Reinforcement Learning of Theorem Proving
Cezary Kaliszyk, Josef Urban, Henryk Michalewski, Mirek Olšák
TL;DR
This work addresses automated theorem proving by replacing hand-crafted proof-search heuristics with reinforcement learning guided Monte-Carlo planning in a bare connection-based prover. By training on a large corpus and evaluating on unseen problems, the authors show that policy and value learning can substantially improve proof search efficiency, achieving over 40% more solved problems than a strong baseline within the same inference budget. The approach integrates Monte-Carlo Tree Search with learned priors and state evaluations, using engineered features and fast linear/boosting learners to maintain practical runtime.
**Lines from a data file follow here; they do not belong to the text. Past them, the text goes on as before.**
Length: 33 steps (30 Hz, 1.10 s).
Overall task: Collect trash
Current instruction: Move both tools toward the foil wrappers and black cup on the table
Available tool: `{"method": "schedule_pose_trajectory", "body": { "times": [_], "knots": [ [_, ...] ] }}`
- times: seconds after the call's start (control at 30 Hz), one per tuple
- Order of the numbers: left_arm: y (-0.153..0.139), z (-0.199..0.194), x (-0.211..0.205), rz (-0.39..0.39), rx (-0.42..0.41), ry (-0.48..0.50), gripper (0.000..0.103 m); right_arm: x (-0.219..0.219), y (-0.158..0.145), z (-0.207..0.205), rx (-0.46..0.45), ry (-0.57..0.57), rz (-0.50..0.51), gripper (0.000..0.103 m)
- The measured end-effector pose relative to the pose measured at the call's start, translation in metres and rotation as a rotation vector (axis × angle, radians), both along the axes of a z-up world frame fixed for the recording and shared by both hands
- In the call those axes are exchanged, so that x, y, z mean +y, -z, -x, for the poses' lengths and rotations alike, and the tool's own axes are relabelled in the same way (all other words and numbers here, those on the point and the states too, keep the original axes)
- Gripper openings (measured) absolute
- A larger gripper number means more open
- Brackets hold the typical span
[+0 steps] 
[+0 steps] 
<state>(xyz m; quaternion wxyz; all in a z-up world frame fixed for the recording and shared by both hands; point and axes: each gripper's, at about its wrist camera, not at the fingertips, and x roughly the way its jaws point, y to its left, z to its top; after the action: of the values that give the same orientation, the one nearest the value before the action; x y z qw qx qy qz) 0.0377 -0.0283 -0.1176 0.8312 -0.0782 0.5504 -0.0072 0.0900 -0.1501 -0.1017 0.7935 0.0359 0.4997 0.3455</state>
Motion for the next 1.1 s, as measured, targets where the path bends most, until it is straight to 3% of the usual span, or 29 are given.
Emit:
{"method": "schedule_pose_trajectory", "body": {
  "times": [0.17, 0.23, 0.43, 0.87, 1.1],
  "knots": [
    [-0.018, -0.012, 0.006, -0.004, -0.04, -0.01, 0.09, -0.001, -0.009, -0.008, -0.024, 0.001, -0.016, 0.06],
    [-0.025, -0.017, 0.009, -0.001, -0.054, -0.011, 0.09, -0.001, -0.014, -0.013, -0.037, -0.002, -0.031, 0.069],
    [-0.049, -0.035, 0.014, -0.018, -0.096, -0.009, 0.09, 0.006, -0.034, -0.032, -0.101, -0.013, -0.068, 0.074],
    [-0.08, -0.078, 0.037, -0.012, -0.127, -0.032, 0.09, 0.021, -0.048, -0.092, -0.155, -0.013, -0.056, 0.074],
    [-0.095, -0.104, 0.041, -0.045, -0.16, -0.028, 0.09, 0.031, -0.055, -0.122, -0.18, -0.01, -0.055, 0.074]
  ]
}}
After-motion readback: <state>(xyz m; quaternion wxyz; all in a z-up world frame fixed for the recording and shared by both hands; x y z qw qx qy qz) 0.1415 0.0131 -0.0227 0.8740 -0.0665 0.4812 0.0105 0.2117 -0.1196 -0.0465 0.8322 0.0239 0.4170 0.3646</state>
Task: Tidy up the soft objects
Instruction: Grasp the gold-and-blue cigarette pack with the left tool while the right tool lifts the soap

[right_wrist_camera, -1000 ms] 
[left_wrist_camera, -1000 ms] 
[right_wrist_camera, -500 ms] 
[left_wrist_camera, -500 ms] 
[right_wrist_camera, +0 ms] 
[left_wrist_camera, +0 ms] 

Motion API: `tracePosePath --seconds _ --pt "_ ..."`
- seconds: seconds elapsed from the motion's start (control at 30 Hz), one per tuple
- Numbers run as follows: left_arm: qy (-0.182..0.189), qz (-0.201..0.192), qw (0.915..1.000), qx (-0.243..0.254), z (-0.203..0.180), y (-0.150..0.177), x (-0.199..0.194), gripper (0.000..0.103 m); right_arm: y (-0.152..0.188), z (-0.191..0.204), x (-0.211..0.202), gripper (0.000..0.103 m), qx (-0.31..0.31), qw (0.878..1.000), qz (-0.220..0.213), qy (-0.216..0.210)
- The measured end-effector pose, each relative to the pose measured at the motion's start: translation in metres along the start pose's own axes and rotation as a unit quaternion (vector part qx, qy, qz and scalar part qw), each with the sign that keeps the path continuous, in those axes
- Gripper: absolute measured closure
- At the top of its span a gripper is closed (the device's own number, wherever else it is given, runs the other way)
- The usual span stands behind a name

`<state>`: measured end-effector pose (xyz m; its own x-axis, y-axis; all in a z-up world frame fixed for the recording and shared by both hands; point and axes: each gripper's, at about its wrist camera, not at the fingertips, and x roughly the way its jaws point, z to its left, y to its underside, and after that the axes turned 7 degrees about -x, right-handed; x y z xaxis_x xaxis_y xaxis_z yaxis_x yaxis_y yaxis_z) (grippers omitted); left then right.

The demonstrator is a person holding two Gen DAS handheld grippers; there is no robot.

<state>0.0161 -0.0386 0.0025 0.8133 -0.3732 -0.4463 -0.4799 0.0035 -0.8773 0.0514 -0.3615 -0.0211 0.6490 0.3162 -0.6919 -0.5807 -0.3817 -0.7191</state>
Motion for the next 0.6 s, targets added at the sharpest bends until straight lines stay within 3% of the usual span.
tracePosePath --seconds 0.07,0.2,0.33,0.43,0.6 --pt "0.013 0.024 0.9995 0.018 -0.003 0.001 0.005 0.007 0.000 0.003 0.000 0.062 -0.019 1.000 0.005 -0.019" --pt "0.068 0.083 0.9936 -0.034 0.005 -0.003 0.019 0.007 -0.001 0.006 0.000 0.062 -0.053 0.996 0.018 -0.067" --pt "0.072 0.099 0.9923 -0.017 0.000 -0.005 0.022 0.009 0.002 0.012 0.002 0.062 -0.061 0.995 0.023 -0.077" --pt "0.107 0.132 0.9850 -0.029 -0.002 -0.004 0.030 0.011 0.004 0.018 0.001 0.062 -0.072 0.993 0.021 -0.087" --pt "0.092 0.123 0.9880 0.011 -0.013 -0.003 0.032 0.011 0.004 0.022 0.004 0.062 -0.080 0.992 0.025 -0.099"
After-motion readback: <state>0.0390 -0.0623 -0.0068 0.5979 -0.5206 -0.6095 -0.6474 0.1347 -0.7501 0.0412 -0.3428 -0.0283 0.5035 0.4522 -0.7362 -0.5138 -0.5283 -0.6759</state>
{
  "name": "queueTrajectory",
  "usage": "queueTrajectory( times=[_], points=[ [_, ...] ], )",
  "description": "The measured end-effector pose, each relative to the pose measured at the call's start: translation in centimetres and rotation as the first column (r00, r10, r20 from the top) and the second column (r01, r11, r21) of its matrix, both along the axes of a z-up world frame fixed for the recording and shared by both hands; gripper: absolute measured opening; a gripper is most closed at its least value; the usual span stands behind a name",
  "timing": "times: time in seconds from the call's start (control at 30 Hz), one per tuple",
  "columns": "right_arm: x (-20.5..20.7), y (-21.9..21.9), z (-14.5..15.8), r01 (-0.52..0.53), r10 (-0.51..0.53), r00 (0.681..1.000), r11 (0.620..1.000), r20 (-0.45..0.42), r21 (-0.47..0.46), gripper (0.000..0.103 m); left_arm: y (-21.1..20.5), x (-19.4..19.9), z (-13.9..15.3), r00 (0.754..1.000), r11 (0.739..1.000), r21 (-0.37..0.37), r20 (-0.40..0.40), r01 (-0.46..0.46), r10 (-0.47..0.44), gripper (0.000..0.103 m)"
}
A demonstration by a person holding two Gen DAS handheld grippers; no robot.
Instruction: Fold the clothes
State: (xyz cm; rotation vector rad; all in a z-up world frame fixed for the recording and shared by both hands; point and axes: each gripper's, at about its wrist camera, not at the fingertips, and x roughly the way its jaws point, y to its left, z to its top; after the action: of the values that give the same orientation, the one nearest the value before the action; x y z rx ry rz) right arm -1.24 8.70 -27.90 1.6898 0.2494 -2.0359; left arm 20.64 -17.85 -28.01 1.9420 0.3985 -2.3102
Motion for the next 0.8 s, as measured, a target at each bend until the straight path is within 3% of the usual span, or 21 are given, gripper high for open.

The Miz40 evaluation demonstrates strong generalization and highlights the potential of RL-driven proof search for mathematics and formal verification, with significant performance gains and new solvable theorems beyond traditional systems.
Abstract
We introduce a theorem proving algorithm that uses practically no domain heuristics for guiding its connection-style proof search. Instead, it runs many Monte-Carlo simulations guided by reinforcement learning from previous proof attempts. We produce several versions of the prover, parameterized by different learning and guiding algorithms. The strongest version of the system is trained on a large corpus of mathematical problems and evaluated on previously unseen problems. The trained system solves within the same number of inferences over 40% more problems than a baseline prover, which is an unusually high improvement in this hard AI domain. To our knowledge this is the first time reinforcement learning has been convincingly applied to solving general mathematical problems on a large scale.